PESHAWAR: A US drone fired two missiles into a compound used by Islamist fighters in Pakistan`s tribal belt Tuesday, killing at least six militants, security officials said.
The missiles targeted the compound in Karikot village, about 10 kilometres (six miles) southwest of Wana, the main town in South Waziristan district, a senior security official told AFP on condition of anonymity.
"Six militants have died in the attack and at least two were wounded," he said. The compound belonging to a militant commander, Maulana Halimullah, had been destroyed.
"The dead included some foreign militants," he said, using official Pakistani jargon for Al-Qaeda militants.
Officials in Wana also confirmed the attack and the toll.
South Waziristan, considered a stronghold of militants, was the scene of a major Pakistani offensive last year.
The district borders North Waziristan, where a similar drone strike on Sunday also killed six militants.
Washington has branded the rugged tribal area on the Afghan border a global headquarters of Al-Qaeda and the most dangerous place on earth.
Around 950 people have been killed in more than 100 drone strikes in Pakistan since August 2008, including a number of senior militants.
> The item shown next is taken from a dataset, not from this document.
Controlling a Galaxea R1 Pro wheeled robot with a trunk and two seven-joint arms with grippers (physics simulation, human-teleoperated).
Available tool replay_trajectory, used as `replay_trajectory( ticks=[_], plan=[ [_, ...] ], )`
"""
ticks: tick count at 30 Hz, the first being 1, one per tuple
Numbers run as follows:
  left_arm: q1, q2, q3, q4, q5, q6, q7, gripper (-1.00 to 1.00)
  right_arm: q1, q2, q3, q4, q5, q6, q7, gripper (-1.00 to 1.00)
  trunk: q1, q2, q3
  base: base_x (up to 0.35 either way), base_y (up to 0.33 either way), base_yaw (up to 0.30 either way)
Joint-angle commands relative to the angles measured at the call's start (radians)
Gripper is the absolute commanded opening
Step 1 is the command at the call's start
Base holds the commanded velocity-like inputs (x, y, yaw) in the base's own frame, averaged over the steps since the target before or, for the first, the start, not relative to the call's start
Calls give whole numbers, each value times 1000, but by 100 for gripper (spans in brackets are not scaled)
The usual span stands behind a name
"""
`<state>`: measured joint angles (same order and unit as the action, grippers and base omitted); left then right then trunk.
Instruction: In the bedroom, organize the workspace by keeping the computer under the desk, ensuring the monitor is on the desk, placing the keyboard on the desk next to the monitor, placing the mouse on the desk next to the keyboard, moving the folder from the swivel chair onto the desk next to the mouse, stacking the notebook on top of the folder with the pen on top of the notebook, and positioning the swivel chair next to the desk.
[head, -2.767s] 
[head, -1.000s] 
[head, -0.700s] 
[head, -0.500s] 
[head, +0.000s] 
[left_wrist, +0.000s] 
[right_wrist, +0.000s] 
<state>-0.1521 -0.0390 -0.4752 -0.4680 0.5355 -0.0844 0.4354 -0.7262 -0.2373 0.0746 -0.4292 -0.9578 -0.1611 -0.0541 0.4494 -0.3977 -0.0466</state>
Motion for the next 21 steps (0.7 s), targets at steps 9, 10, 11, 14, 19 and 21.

However the attacks fuel anti-American sentiment in the conservative Muslim country.
The US military does not, as a rule, confirm drone attacks, but its armed forces and the Central Intelligence Agency operating in Afghanistan are the only forces that deploy pilotless drones in the region.
Militants based in the rugged tribal terrain attack US-led forces across the border in Afghanistan, where the Afghan Taliban are waging a nearly nine-year insurgency to evict the estimated 140,000 foreign troops.
On June 1, Al-Qaeda said its number three leader and Osama bin Laden`s one-time treasurer Mustafa Abu al-Yazid had been killed in what security officials said was an apparent drone strike in North Waziristan.